If I don’t do it do I have to tell anyone?
What if I answer questions about the company but don’t answer those about my manager?

  1. Well, you can tell us. But you don’t have to tell anyone anything. And that goes for all of life.
  2. And what if you do? They should be lucky to get any answers from you. YOU ARE NOT OBLIGATED TO SAY ANYTHING!

{panting} I should not have to yell on the internet.

I haven’t heard you describe anything that is serious, so the following probably doesn’t apply. Your company may have a code of conduct. If the bad behavior is sufficiently bad, you may be obligated by the code to report it to hr or a hotline or whatever.

A coworker once told me that someone else said something that was against the code to them. It sounded unlike anything i had heard before, but after double-checking the company’s code, i was obligated to report. I did, realizing i needn’t form an opinion of veracity of the coworker, but just related what they told me.

Lucy, Do you think it’s ok to just answer some questions but not others, or will it be too obvious if I only don’t answer the questions about my manager

IMO it raises more questions when you only do part of the exit interview, and even if the inference drawn from that is they wanted to say something not positive but didn’t feel comfortable about it HR has nothing on why you didn’t feel comfortable, so there’s nothing they can do that might really be helpful for others. If you’re that uncomfortable with doing some part of an exit interview, skip the entire thing. If HR asks why you’re skipping it, you can say “I’m not comfortable doing an exit interview for [reasons]” and let them decide what they want to do from there. But I’m also the person who, if you’re asking me to do an exit interview, I’ll give you an honest assessment of what I think about things; if you don’t like the feedback, that’s not my problem to deal with but I’m telling you something you should probably go think about.

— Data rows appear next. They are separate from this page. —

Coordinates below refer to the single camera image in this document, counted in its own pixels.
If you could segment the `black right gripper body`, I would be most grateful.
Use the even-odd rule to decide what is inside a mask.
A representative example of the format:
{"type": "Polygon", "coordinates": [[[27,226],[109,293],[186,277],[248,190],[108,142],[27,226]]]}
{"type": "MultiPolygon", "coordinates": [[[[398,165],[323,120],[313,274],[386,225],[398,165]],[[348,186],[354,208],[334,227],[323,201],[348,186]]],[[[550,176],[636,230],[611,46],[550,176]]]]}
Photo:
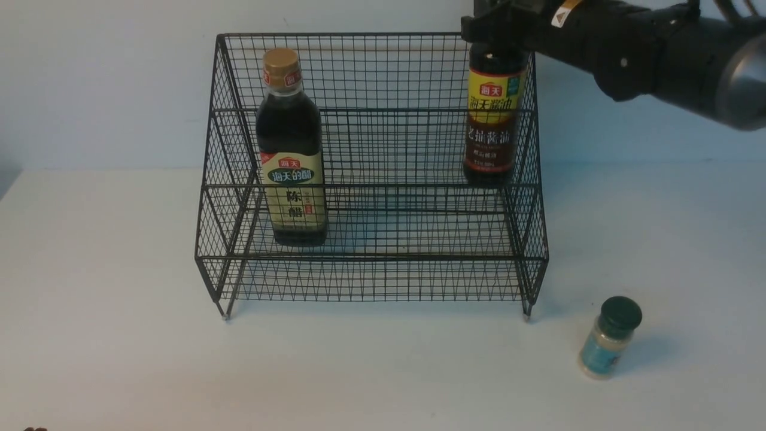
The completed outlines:
{"type": "Polygon", "coordinates": [[[517,48],[560,57],[551,25],[559,1],[473,1],[473,14],[461,18],[461,38],[502,51],[517,48]]]}

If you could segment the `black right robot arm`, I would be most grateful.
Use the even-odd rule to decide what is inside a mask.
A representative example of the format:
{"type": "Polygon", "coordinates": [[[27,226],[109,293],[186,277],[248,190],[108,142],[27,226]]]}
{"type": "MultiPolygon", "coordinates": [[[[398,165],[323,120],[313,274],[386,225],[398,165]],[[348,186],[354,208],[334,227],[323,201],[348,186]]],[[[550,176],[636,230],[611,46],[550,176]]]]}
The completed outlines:
{"type": "Polygon", "coordinates": [[[650,9],[624,1],[498,1],[461,19],[467,42],[519,47],[594,77],[616,102],[649,95],[739,131],[765,123],[765,19],[717,1],[650,9]]]}

If that means bridges get burned and I end up on some “do not rehire” list there, … OK, fine. Whatever. Not my loss. There’s other companies I can work for, other managers I can work under, they’ll be happy to have me. Like, say, the one where I currently work and the one I currently work under. But I’m not going to do an exit interview and pretend everything is sparkles and rainbows and unicorns when it’s not, and I’m leaving because of whatever things stink all the way to Denmark and back, because of some possibility that maybe one day, I’ll have to find a place to go work and that place will be my only option.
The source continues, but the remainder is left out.